» **What the task asks**:
Below are some records. How many of their lines contain the string "verify"? Give the number only.

» **Extracted data**:
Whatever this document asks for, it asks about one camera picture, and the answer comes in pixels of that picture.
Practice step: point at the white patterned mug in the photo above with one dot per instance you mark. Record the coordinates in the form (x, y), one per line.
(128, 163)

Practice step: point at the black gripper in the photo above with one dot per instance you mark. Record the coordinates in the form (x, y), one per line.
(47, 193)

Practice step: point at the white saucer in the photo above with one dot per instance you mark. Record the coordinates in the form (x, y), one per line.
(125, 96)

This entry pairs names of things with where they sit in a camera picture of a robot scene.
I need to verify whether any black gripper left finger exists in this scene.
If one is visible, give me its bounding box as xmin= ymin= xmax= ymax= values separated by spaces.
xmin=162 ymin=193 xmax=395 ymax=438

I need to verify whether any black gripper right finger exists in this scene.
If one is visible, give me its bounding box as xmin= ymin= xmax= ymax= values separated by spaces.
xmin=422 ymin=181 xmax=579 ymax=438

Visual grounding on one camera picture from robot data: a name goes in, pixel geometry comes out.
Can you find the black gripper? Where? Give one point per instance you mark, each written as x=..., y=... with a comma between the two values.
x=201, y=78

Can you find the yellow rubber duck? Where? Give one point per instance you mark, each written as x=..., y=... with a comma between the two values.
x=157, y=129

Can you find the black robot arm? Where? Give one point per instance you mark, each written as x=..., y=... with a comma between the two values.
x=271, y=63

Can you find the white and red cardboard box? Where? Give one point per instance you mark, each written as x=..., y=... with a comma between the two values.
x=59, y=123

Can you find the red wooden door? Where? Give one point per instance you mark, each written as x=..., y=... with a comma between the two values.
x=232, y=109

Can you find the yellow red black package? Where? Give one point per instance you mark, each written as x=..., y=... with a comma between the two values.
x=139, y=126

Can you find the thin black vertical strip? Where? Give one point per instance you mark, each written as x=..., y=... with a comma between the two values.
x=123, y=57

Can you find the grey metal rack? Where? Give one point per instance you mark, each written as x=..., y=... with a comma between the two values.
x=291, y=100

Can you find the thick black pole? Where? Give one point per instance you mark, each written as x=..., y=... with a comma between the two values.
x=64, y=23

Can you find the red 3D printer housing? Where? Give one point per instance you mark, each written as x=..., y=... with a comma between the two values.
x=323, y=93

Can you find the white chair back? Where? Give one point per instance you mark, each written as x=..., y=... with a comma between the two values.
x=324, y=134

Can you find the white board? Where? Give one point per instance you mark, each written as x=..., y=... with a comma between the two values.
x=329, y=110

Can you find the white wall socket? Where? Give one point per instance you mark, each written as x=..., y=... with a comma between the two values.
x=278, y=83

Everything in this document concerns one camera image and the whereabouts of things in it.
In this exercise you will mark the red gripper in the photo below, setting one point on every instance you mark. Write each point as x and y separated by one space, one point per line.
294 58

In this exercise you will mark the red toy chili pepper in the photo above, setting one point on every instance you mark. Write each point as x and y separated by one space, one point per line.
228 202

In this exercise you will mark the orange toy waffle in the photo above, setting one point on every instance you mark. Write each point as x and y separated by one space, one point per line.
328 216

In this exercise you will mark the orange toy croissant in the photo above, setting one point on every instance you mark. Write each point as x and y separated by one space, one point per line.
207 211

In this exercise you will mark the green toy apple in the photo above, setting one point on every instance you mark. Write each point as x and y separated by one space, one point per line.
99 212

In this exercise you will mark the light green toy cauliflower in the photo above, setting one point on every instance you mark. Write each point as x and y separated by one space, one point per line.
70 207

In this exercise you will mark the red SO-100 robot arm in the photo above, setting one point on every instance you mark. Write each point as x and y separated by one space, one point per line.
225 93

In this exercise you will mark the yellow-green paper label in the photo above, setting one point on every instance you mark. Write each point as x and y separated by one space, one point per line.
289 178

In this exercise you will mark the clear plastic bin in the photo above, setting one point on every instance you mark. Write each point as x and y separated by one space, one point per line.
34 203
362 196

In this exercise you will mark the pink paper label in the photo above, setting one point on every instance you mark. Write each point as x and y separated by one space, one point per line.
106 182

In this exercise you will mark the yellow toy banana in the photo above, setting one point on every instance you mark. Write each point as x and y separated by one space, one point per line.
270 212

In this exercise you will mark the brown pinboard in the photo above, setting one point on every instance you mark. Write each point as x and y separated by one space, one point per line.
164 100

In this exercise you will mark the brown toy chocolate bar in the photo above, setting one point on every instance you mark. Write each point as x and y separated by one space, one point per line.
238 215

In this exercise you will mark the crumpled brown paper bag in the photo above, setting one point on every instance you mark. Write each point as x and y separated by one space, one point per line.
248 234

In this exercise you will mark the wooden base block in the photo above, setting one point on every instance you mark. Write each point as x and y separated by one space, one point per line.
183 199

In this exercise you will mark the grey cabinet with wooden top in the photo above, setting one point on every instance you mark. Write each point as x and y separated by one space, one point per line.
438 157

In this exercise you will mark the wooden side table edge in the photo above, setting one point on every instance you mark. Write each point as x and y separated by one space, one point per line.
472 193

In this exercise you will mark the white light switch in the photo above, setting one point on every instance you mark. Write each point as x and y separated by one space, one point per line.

» **Solution for this problem**:
2